Documents Required for ITR Filing in 2026
Complete checklist of documents you need for ITR filing in India — PAN, Form 16, bank statements, investment proofs, and more for AY 2026-27.
Filing your Income Tax Return (ITR) on time is one of the most important financial tasks every salaried professional and business owner in India must complete. Having the right documents ready before you sit down to file can save hours of back-and-forth and help you claim every deduction you are entitled to. Here is a comprehensive checklist for ITR filing in Assessment Year 2026-27.
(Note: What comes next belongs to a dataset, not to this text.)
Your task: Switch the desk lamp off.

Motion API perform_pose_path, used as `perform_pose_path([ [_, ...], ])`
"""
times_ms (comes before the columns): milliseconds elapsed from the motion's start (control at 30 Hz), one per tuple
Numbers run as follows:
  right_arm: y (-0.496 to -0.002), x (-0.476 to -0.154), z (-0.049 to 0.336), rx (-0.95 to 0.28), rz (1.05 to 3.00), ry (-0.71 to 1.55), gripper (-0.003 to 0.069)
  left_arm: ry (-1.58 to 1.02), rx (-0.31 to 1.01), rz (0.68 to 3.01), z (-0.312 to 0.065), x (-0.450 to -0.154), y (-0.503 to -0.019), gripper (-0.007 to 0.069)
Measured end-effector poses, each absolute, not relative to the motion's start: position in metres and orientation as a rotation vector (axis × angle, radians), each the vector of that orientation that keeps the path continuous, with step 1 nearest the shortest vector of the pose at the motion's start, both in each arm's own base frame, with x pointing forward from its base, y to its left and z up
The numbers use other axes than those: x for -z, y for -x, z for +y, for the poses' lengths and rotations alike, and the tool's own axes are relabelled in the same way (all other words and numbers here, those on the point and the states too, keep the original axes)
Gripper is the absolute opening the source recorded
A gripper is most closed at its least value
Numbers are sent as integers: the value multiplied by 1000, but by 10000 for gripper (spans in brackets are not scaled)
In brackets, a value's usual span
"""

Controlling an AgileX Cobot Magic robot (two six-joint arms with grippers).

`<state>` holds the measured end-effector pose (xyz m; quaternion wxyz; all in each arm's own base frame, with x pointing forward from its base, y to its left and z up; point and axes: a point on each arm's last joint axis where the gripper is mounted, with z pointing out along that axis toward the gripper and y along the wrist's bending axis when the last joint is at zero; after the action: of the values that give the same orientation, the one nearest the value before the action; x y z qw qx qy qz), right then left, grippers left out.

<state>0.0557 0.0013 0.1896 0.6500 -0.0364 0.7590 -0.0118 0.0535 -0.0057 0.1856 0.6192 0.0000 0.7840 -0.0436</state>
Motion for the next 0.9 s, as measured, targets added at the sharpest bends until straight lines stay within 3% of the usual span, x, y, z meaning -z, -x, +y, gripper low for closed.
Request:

Essential Identity and Income Documents
Every ITR filing starts with your Permanent Account Number (PAN) and Aadhaar. Both must be linked on the Income Tax e-filing portal. If you are a salaried employee, your employer will provide Form 16, which summarises your salary, TDS deducted, and exemptions under Section 10. Download Form 16 Part A (TDS certificate) and Part B (salary breakup) from your employer's HR portal.
If you changed jobs during the financial year, collect Form 16 from each employer. Additionally, download Form 26AS and the Annual Information Statement (AIS) from the e-filing portal. These documents show all TDS, TCS, and other tax credits linked to your PAN — cross-checking them against your records prevents mismatches that trigger notices.
Bank Statements and Interest Income
Collect bank account statements for all savings and current accounts held during the financial year. Interest earned on savings accounts is taxable, though you can claim a deduction of up to ₹10,000 under Section 80TTA (₹50,000 for senior citizens under 80TTB). If you have fixed deposits, note the interest accrued — banks deduct TDS at 10% if interest exceeds ₹40,000 (₹50,000 for senior citizens).
For capital gains from shares, mutual funds, or property, gather contract notes, broker statements, and sale deeds. If you sold listed equity shares, you need purchase dates and prices to calculate short-term or long-term gains accurately.
Investment and Deduction Proofs
To claim deductions under Section 80C (up to ₹1.5 lakh), keep proofs for:
- Employee Provident Fund (EPF) contributions
- Public Provident Fund (PPF) deposits
- Life insurance premium receipts
- ELSS mutual fund statements
- Home loan principal repayment certificates
- Tuition fee receipts for children
For Section 80D (health insurance), retain premium payment receipts for yourself, spouse, children, and parents. Senior citizen parents qualify for higher deduction limits of up to ₹50,000.
Other common deductions include Section 80E (education loan interest), Section 80G (donations with 50% or 100% eligibility), and Section 24(b) (home loan interest up to ₹2 lakh on self-occupied property).
Additional Documents for Specific Cases
- Freelancers and consultants: Maintain invoices, expense receipts, and books of accounts if turnover exceeds ₹25 lakh (₹10 lakh for professionals).
- Rental income: Keep rent agreements, property tax receipts, and home loan interest certificates for let-out property.
- Foreign income or assets: Schedule FA requires details of foreign bank accounts, immovable property, and financial interests held outside India.
- NPS contributions: Section 80CCD(1B) allows an additional ₹50,000 deduction beyond the 80C limit — keep your NPS transaction statements.
Tips Before You File
Organise documents digitally in folders by category — income, deductions, investments, and capital gains. Verify that the name on all documents matches your PAN exactly. File before the deadline (typically 31 July for non-audit cases) to avoid a late fee of up to ₹5,000 under Section 234F.
Conclusion
A well-prepared document checklist makes ITR filing smooth and accurate. Gather your Form 16, Form 26AS, AIS, bank statements, and investment proofs before starting. Cross-referencing these documents against your actual transactions ensures you report every rupee of income and claim every eligible deduction — keeping you compliant and maximising your tax savings.